[EXERCISE DATA]:
****************************************
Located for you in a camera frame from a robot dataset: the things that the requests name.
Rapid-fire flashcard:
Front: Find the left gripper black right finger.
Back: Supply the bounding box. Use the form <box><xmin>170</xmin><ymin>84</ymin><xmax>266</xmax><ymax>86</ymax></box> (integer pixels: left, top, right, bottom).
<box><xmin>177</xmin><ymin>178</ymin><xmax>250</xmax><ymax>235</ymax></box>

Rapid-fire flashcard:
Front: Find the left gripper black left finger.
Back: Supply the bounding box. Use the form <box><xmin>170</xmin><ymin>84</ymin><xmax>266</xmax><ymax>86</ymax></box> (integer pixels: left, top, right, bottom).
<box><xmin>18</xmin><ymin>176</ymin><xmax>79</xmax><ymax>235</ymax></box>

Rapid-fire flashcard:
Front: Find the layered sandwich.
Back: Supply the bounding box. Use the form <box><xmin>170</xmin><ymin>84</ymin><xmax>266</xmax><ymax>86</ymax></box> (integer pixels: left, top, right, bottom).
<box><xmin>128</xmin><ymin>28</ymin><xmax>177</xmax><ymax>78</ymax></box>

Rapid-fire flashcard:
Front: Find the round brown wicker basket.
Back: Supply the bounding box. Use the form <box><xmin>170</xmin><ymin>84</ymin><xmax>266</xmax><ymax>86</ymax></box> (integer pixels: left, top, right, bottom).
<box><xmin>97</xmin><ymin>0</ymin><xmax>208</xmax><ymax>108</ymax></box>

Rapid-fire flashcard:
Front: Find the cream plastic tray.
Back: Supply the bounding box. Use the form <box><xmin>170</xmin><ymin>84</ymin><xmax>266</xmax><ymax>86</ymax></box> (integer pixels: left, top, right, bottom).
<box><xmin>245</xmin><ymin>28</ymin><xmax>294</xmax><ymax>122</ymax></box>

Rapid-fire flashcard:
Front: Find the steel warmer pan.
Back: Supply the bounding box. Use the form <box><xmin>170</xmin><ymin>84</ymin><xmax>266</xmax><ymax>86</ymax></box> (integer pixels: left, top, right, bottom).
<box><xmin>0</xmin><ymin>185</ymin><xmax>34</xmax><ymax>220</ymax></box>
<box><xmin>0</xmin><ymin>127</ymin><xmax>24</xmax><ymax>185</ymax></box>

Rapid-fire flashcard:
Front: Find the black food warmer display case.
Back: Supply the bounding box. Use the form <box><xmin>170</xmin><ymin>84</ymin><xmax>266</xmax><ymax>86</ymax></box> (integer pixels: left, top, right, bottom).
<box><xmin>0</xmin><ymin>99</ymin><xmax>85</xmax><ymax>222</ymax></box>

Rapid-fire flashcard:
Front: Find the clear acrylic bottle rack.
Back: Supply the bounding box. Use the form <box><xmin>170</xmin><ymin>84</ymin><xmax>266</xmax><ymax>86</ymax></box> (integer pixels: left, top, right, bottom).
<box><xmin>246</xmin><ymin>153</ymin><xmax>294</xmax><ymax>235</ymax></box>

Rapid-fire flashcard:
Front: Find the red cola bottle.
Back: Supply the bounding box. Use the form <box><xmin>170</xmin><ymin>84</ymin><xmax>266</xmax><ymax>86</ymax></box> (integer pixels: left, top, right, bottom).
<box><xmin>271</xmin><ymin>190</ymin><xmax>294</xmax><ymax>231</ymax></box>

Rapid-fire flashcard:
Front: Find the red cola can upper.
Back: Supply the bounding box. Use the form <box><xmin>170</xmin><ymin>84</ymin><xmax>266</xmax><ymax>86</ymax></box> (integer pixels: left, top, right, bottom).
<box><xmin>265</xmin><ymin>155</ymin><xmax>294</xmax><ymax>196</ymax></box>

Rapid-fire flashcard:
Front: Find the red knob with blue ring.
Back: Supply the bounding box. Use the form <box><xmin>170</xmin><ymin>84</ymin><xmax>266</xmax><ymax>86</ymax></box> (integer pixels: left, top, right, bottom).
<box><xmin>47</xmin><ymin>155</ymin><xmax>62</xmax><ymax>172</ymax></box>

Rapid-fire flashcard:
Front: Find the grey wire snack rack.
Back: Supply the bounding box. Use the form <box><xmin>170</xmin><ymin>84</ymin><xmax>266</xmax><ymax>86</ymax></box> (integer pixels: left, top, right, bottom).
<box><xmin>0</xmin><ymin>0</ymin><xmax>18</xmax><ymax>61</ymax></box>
****************************************
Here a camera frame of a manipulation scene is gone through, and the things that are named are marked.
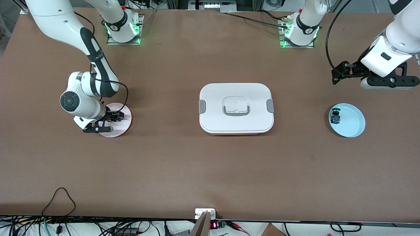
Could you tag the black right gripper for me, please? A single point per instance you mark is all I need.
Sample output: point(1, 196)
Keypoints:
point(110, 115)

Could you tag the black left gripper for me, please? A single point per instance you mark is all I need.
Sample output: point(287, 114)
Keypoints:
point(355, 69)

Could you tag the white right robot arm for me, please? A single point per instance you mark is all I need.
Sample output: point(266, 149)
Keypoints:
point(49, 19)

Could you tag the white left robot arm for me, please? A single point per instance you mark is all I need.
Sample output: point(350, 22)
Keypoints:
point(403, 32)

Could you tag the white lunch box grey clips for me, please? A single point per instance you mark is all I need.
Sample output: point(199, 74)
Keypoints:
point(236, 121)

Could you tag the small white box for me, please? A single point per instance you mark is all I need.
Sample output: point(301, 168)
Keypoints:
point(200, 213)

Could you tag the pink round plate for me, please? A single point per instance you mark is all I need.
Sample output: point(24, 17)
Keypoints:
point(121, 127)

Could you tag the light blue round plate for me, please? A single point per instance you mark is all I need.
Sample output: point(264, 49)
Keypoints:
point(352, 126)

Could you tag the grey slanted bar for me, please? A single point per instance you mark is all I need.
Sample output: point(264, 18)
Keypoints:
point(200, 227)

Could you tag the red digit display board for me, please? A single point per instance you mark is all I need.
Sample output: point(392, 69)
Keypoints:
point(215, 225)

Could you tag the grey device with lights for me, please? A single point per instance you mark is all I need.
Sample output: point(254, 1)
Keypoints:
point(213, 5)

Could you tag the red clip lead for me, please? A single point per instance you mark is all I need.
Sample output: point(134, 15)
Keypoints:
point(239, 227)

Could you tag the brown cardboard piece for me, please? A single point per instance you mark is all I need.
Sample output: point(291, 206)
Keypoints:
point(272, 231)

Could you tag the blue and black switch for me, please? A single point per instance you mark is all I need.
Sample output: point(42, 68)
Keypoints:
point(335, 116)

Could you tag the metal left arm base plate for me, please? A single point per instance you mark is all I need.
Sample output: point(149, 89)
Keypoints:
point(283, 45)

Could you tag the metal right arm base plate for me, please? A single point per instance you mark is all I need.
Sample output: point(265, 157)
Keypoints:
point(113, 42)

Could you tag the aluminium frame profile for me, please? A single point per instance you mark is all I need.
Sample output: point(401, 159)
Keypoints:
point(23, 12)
****************************************
[GOAL OF THE EXERCISE]: The answer must be every line from the entries above that holds the string "things".

[RESPONSE]:
Located for you in a camera frame from a robot dataset: the things that the requests name.
Here a camera frame of a manipulation scene is gone through, and the things that are named are marked.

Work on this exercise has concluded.